Движется что-то? Он озирается - нет, почудилось. Салли Стрэттон исчезает - туда и дорога. Надо бы чем-то свое время занять. «Свое время», несостоятельная формула, будто Снежному человеку выдали ящик его личного времени, ящик, под завязку набитый часами и минутами, трать их, как деньги. Только ящик подсунули дырявый, и время утекает, что ни делай.
Можно, скажем, по дереву резать. Сделать шахматы, играть самому с собой. Раньше он играл с Коростелем, но на компьютере, без настоящих шахмат. Обычно выигрывал Коростель. Где-то должен быть еще нож; если поискать, покопаться в остатках, наверняка найдется.

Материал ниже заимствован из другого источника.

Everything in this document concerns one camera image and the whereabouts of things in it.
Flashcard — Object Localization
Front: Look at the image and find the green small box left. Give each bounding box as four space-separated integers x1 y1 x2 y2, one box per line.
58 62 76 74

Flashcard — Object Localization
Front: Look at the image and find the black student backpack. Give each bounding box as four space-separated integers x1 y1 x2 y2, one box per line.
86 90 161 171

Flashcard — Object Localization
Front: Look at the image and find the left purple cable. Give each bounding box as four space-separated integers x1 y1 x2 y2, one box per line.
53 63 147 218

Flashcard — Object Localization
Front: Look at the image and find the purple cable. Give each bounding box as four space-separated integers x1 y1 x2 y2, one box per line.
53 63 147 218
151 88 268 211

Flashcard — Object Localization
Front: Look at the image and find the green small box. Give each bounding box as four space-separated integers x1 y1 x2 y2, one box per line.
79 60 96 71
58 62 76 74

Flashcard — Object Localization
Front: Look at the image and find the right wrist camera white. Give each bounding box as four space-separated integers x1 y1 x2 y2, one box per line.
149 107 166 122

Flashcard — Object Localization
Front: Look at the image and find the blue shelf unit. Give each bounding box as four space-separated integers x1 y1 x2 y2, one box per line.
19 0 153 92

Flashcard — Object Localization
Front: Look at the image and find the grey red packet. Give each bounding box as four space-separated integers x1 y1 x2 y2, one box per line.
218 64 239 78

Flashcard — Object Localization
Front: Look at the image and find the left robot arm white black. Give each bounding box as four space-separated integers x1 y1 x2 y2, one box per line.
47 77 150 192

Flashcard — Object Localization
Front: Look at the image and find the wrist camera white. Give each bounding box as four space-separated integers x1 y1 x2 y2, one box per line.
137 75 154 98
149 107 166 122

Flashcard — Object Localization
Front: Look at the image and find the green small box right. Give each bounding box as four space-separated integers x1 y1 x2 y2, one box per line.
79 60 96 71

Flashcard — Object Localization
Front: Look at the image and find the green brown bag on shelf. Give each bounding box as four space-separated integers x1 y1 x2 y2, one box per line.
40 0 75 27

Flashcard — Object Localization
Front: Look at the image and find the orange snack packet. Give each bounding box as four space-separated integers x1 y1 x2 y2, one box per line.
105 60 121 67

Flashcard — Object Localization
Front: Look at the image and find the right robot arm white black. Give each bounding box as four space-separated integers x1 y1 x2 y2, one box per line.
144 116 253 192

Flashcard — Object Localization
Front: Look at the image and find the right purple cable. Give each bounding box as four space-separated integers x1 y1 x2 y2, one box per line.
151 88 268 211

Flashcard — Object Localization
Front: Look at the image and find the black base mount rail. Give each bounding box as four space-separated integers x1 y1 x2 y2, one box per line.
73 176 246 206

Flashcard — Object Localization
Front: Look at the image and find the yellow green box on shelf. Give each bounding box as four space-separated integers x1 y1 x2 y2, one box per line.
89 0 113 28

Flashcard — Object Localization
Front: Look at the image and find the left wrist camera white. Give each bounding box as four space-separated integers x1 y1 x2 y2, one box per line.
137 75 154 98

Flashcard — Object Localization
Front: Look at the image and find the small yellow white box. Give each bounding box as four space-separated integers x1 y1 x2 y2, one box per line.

Если вдуматься, удивительно, что эта мысль не посещала его раньше.
Он опять возвращается в прошлое - после школы, с Коростелем. Поначалу все было достаточно невинно. Они играли в «Архаитон» или еще во что. «Трехмерный Вако», «Нашествие Варваров», «Квиктайм Усама». Во всех играх - параллельные стратегии: нужно предугадывать, куда движешься ты и куда - противник. Коростель был мастером - в обходных маневрах ему нет равных. Но Джимми иногда удавалось выиграть в «Квиктайм Усаму», если Коростель играл за Неверных.
Нет, такую игру из дерева не вырежешь. Придется довольствоваться шахматами.
Еще можно вести дневник. Впечатления записывать. В домах, которые пока не отсырели, наверняка найдется куча бумаги, ручки или карандаши - он во время своих поисковых экспедиций видел, но не додумался взять.